For the implemented tracking schemes, the Phi60 is computed by a 1-min sliding window at every integration time, while for standard commercial ISMRs the computation is performed on non-overlapping windows. The use of sliding windows allows increasing the number of available samples within the period making the algorithm more robust to temporary losses of lock. Indeed, if there is not a sufficient number of samples for the convergence of the filter necessary to the Phi60 computation, the filter will need to be reset producing data gaps in the Phi60, as visible in Fig. 11 in the case of the commercial ISMR.

The Phi60 values for AKF1, SAKF1 and SAKF2 shown are actually an average of the Phi60 values computed during 1 min and presented at the end of each minute. As shown in Fig. 11, in this way it is possible to get continuous information on Phi60 not only for SAKF1 and SAKF2, which present higher tracking performance, but also for AKF1, which, on the contrary, experiences several losses of lock. Although for AKF1 more losses of lock occurred than for the ISMR, by computing Phi60 using sliding windows, the scintillation monitoring capabilities of the algorithms are not affected and no Phi60 samples are missed.

Conclusions

It has been shown how a classical a priori fixed dynamic model KF tracking algorithm can fail under strong phase and amplitude variations associated with ionospheric scintillation.

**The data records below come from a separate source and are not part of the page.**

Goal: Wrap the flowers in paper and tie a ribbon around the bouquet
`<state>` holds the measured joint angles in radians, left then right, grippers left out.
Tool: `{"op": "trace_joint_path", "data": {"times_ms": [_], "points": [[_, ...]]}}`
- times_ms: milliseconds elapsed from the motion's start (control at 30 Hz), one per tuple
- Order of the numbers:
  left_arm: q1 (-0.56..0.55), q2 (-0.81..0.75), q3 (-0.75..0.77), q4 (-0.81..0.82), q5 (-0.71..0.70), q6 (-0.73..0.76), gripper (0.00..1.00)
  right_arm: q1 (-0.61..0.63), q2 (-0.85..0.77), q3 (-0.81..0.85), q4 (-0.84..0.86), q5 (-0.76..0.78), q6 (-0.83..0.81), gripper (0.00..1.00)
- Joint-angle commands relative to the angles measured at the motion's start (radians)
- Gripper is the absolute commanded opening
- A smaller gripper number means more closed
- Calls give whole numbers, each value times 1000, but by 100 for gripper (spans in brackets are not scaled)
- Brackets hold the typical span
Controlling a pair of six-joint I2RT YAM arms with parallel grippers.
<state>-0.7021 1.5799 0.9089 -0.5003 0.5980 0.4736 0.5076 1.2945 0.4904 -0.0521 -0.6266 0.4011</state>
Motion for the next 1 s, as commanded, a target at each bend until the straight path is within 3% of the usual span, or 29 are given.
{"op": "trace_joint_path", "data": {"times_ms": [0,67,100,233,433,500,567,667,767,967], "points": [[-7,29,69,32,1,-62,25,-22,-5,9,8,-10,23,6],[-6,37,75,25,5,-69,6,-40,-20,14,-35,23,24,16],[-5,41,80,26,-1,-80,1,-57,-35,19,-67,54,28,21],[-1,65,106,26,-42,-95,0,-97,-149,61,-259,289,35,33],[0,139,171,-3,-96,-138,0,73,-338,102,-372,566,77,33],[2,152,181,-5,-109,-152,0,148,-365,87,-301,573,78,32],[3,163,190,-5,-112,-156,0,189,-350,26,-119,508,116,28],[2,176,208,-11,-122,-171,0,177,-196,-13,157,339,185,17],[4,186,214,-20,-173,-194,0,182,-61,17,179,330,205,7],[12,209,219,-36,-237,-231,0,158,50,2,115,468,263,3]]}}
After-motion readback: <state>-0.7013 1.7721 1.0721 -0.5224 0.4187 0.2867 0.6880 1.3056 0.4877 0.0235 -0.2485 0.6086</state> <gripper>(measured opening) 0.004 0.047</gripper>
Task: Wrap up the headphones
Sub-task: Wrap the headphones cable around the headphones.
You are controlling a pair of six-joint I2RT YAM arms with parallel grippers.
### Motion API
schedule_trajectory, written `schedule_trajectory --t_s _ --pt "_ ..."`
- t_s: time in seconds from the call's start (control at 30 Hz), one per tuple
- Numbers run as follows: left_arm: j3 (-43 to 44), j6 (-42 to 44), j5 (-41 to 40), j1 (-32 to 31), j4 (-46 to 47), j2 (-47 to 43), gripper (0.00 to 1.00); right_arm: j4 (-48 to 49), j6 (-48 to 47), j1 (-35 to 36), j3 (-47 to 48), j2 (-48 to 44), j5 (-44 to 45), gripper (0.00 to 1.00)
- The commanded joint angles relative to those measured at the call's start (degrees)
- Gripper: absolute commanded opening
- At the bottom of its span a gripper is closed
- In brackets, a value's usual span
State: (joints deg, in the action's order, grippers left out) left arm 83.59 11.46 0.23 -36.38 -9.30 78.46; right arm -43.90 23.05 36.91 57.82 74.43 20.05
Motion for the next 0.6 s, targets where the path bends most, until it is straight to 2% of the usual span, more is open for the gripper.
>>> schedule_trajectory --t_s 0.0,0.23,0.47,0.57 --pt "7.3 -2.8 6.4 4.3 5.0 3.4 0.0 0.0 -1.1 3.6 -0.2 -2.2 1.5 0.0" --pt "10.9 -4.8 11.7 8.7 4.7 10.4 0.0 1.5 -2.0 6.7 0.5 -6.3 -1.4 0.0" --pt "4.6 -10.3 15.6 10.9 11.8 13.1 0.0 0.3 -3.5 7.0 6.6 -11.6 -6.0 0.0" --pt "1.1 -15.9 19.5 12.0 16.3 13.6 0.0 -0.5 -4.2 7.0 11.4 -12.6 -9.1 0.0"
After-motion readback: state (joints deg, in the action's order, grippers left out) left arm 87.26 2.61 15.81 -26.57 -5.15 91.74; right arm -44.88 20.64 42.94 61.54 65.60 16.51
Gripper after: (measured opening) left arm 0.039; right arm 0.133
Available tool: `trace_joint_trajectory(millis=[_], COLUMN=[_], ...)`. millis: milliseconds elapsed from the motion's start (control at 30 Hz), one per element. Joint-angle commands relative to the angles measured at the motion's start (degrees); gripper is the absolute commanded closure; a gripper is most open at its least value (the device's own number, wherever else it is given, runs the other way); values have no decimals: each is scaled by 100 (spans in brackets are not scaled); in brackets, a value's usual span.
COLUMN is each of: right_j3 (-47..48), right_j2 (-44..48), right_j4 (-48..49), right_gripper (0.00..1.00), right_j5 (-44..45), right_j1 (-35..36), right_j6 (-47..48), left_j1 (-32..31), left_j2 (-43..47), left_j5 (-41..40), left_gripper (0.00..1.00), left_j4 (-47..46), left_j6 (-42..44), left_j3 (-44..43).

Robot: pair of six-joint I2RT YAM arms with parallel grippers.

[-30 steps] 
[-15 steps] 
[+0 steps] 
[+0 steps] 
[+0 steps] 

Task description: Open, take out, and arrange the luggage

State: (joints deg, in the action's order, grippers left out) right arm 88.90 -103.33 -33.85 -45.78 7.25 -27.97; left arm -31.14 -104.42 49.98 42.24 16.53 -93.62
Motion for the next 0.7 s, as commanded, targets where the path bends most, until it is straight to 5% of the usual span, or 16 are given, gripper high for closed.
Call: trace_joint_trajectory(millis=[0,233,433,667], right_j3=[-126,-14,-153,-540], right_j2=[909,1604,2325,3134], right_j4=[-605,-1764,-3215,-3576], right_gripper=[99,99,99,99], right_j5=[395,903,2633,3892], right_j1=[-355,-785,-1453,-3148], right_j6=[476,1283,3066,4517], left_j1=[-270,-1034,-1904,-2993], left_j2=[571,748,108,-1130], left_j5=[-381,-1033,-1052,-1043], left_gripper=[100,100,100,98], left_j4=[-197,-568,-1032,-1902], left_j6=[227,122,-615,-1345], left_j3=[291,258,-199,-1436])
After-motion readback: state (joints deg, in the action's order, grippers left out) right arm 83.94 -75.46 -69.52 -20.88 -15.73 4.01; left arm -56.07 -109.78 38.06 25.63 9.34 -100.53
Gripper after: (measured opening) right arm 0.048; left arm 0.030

Two KF-based tracking schemes (SAKF1 and SAKF2) have been proposed. They self-tune their covariance matrices according to the detected level of scintillation and self-adapt their measurement noise model to cope with simultaneous phase and amplitude variations. SAKF1 requires a continuous computation of phase scintillation spectral parameters, whereas SAKF2 selects the dynamic model for the specific case from a set of a priori defined options according to the detected Phi60 values. SAKF2 allows achieving performance comparable to SAKF1 while reducing the computational cost. Both algorithms outperform the classical adaptive KF, traditional PLL/DLL tracking algorithms with fixed bandwidth and even a high-grade commercial ISMR when severe amplitude and phase variations occur simultaneously. It has also been shown that by computing phase scintillation indices using sliding windows, it is possible to get a higher number of samples, reducing the probability of having data gaps in the Phi60 computation when losses of lock occur. This approach allows achieving scintillation monitoring performance capabilities higher than with the commercial ISMR used as benchmark.